Task goal >> Every line below from the one containing "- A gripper" through the one containing "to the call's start" must be transcribed exactly. Omit all lines outside that stretch.

Collected data entries:
= Beginning of Section =

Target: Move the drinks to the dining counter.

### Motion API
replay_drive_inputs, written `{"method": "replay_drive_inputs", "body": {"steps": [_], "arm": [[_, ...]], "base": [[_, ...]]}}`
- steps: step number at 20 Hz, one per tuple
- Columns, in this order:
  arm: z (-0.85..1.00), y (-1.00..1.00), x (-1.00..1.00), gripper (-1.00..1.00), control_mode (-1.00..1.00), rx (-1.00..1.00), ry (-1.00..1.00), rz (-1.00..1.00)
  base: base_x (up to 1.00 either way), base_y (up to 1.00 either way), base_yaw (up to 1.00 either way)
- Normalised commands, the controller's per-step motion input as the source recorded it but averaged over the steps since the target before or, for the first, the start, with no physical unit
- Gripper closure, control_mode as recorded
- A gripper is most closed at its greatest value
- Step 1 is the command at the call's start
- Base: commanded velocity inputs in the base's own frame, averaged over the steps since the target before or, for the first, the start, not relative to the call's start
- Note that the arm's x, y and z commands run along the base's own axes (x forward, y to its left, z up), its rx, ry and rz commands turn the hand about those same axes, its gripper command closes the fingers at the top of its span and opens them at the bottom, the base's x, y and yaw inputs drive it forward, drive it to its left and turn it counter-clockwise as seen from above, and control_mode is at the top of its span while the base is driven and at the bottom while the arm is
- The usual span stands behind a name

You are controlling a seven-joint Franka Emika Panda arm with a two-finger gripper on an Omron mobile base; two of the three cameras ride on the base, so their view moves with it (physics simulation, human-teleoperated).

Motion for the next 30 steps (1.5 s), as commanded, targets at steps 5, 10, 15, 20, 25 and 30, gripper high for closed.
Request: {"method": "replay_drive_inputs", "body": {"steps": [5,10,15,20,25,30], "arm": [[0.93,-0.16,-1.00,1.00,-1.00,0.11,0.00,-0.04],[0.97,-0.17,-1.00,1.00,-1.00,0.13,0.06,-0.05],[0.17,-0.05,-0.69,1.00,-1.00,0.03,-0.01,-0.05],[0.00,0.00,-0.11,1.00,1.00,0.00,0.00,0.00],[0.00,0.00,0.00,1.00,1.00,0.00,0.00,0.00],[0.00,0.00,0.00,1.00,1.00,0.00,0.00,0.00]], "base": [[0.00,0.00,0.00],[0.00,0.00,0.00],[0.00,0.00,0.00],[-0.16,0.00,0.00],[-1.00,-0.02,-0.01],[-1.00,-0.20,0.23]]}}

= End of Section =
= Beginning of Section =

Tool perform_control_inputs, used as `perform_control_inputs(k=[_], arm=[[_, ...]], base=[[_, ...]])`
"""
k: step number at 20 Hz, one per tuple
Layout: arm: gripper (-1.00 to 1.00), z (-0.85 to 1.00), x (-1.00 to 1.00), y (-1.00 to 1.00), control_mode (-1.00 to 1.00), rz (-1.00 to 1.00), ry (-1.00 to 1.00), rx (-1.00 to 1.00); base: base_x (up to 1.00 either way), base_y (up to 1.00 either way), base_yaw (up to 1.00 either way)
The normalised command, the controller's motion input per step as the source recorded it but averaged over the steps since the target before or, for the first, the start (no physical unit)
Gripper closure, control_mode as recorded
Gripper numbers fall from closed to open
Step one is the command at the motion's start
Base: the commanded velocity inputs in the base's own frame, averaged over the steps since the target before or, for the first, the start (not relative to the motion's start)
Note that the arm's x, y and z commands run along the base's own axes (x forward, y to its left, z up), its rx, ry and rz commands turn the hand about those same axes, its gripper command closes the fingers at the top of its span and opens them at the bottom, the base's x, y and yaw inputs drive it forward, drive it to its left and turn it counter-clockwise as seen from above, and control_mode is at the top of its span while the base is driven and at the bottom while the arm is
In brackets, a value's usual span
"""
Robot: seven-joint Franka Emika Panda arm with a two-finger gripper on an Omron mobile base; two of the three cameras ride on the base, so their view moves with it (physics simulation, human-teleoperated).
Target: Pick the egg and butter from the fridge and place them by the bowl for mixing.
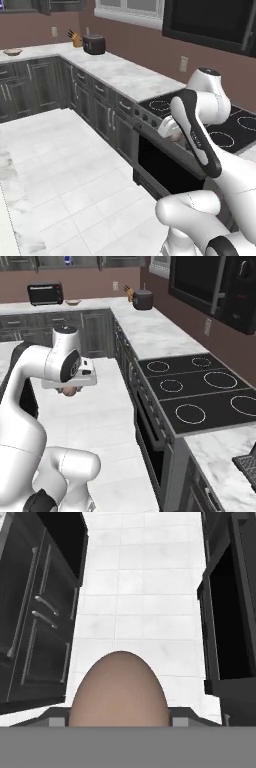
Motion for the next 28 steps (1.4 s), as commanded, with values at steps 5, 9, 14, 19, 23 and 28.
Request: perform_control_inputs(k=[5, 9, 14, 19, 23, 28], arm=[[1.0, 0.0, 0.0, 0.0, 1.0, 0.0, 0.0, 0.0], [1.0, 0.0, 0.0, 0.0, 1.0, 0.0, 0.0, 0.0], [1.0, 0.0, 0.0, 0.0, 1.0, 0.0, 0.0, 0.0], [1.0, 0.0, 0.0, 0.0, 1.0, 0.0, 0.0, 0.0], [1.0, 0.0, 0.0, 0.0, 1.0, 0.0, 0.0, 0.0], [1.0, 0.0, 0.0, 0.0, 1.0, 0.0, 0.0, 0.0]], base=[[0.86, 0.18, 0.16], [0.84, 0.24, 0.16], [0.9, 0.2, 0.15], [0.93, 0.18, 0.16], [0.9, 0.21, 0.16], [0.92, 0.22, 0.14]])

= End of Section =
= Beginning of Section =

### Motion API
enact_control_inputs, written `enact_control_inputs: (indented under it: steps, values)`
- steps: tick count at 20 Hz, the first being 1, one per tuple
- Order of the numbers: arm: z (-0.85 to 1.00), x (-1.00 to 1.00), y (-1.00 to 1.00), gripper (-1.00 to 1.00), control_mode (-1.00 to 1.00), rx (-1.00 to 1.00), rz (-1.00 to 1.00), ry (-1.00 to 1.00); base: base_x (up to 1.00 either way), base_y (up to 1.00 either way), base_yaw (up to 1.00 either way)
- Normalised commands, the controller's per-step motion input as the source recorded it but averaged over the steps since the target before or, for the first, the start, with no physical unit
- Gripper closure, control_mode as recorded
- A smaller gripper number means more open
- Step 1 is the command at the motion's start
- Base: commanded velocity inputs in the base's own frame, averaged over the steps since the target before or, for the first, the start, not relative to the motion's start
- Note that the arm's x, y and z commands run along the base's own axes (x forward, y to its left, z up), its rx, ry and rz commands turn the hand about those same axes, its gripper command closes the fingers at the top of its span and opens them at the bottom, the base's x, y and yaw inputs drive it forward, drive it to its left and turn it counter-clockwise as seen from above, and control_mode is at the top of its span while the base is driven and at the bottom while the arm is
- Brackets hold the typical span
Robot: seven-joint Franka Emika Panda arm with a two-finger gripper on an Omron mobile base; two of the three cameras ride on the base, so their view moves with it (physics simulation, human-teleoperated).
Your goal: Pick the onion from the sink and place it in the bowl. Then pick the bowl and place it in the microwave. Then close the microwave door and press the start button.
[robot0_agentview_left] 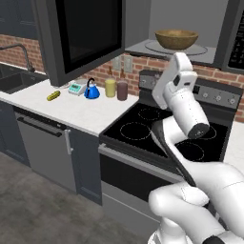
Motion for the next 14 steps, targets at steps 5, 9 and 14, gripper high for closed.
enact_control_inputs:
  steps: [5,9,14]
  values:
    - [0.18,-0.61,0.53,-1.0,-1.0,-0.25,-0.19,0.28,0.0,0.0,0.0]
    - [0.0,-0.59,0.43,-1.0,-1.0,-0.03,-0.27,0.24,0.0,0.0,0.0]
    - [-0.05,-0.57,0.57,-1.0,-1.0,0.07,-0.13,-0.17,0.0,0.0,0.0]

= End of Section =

Your solution >>
- A gripper is most closed at its greatest value
- Step 1 is the command at the call's start
- Base: commanded velocity inputs in the base's own frame, averaged over the steps since the target before or, for the first, the start, not relative to the call's start

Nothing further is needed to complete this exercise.